In another thread last week, people were making strong points about analyzing the CV of coaches via on-line competition scores. People were agreeing that if you wanted to let’s say bring your young horse up to FEI, you should look for coaches who had brought up multiple young horses, and had successful students at higher levels.
Out of curiosity, I ended up looking up the Equine Canada scores on half a dozen local “bnt.” Not anyone that would be known outside our region, but the high-dollar competitive dressage coaches that ambitious amateurs would want to train with around here.
I was following up some chitchat about a particular coach with 20 years experience that left me wondering what she’d really done. When I looked at her scores carefully, I saw she’d logged a lot of first level tests, a few third and fourth, and then a couple of years back started showing a new horse in his early teens at Grand Prix. That was the only horse she’d shown at FEI tests at a recognized show. He clearly wasn’t brought along by her.

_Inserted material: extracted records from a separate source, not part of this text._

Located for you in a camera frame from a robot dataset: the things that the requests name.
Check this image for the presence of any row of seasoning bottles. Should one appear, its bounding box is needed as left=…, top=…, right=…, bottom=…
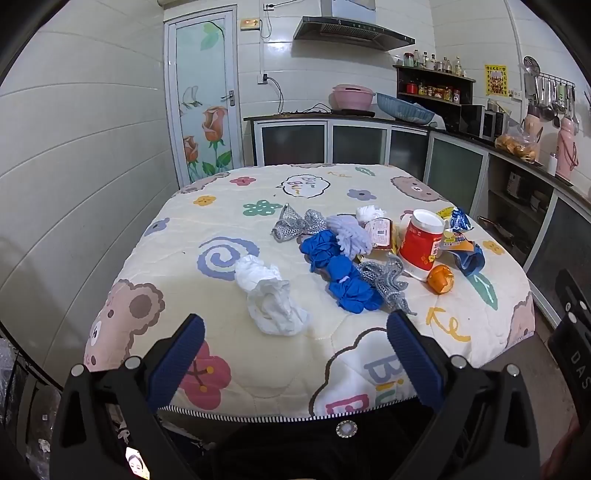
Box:
left=402, top=50, right=465, bottom=77

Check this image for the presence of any steel range hood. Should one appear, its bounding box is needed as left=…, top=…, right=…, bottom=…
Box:
left=293, top=0, right=416, bottom=51

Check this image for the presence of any row of sauce jars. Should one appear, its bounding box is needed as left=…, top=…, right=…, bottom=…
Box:
left=405, top=80, right=462, bottom=102

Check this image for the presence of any black microwave oven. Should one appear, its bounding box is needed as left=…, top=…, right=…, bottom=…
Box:
left=459, top=104, right=506, bottom=141

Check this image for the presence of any brown snack packet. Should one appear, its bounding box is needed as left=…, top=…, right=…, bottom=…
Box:
left=362, top=218, right=398, bottom=252

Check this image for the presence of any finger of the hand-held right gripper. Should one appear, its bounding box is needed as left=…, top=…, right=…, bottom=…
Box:
left=554, top=268, right=591, bottom=325

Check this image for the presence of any small white tissue ball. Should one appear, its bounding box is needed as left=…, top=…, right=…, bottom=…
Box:
left=355, top=204, right=387, bottom=224

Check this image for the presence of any clear plastic wrap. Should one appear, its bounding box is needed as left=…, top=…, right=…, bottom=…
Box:
left=0, top=337, right=63, bottom=480

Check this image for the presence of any pink cooking pot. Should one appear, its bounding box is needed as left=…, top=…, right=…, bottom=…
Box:
left=329, top=84, right=376, bottom=112

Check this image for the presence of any rack of hanging utensils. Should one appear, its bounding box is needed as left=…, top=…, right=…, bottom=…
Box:
left=522, top=55, right=580, bottom=127

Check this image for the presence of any flower printed glass door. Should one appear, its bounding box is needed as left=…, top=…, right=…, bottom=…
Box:
left=164, top=7, right=245, bottom=185

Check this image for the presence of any red white plastic jar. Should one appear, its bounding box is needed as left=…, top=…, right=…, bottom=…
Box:
left=398, top=209, right=448, bottom=281

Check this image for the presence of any yellow wall poster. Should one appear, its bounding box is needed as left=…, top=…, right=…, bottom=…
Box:
left=484, top=64, right=510, bottom=97

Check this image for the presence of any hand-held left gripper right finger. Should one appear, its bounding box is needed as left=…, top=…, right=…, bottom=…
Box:
left=385, top=310, right=542, bottom=480

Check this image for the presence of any blue cloth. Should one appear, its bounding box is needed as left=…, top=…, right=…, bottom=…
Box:
left=299, top=228, right=386, bottom=315

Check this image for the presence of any person's right hand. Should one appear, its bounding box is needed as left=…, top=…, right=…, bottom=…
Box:
left=542, top=411, right=586, bottom=480

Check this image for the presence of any dark wooden spice shelf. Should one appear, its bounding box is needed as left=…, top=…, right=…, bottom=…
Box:
left=392, top=64, right=476, bottom=132

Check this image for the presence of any silver mesh ribbon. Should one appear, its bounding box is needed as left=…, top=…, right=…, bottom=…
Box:
left=358, top=254, right=417, bottom=317
left=270, top=203, right=328, bottom=243

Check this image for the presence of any blue orange snack packet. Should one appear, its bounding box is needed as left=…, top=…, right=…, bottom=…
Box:
left=455, top=242, right=485, bottom=277

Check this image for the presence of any red handled utensil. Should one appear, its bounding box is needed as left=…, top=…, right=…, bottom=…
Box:
left=478, top=215, right=515, bottom=241

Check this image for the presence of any colourful flat wrapper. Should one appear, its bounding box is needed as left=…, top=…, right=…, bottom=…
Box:
left=438, top=228, right=476, bottom=252

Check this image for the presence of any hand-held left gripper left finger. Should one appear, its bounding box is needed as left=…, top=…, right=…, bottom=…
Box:
left=48, top=313, right=206, bottom=480

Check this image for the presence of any plastic bag of buns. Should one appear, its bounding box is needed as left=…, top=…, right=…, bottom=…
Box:
left=495, top=124, right=540, bottom=162

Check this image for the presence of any cartoon printed quilted blanket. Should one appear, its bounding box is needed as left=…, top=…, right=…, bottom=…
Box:
left=83, top=162, right=536, bottom=418

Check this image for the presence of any pink thermos flask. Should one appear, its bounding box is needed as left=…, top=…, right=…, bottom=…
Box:
left=554, top=117, right=580, bottom=181

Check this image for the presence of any wall socket with cable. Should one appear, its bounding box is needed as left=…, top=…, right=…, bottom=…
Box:
left=256, top=73, right=284, bottom=115

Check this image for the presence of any beige thermos flask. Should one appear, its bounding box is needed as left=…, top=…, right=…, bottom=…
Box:
left=522, top=105, right=542, bottom=139

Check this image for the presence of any blue plastic basket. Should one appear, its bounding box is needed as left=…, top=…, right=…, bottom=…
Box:
left=375, top=92, right=437, bottom=123

Then out of curiosity I looked up a bunch of other local bnt coaches. One coach had brought along one horse from first level to Prix St. George. Everyone else seemed to have FEI horses that appeared on their scores without any lower level tests. When I searched the horses’s names, they either had no previous results in the Canadian system, or they were also being shown by a client at first level concurrent with the coach showing them at FEI levels. I didn’t bother trying to figure out how to track the horses in the American system, but some of them were American born (could be imported as a foal or school master or anything in between, of course).
So it seems so far that none of our local coaches meet the test proposed by the COTH thread. When they show Grand Prix, it seems like they have access to a made horse that can get in the low 60s, possibly a school master imported by a deep pocketed client. From the scores, it looks like they maybe get access to one such horse in their career and that makes their reputation.
We are very much a region where most riders top out at first level, whatever their initial dreams of “going up the levels.”
Realizing that few of the coaches have brought their own horses up the levels does explain some of what I see in training that seems counterproductive :).
Anyhow, I am not shopping for a coach. But this research made me wonder, is it actually realistic to expect a coach to have made up multiple horses to Grand Prix and to have students showing at upper levels, if you aren’t in let’s say Wellington?
I will keep searching local trainers as various names come to my mind so I may well have missed someone obvious. But it certainly does seem like a trend. And enough of a trend that I don’t think any individuals can be recognized from my details, since it seems to apply to everyone.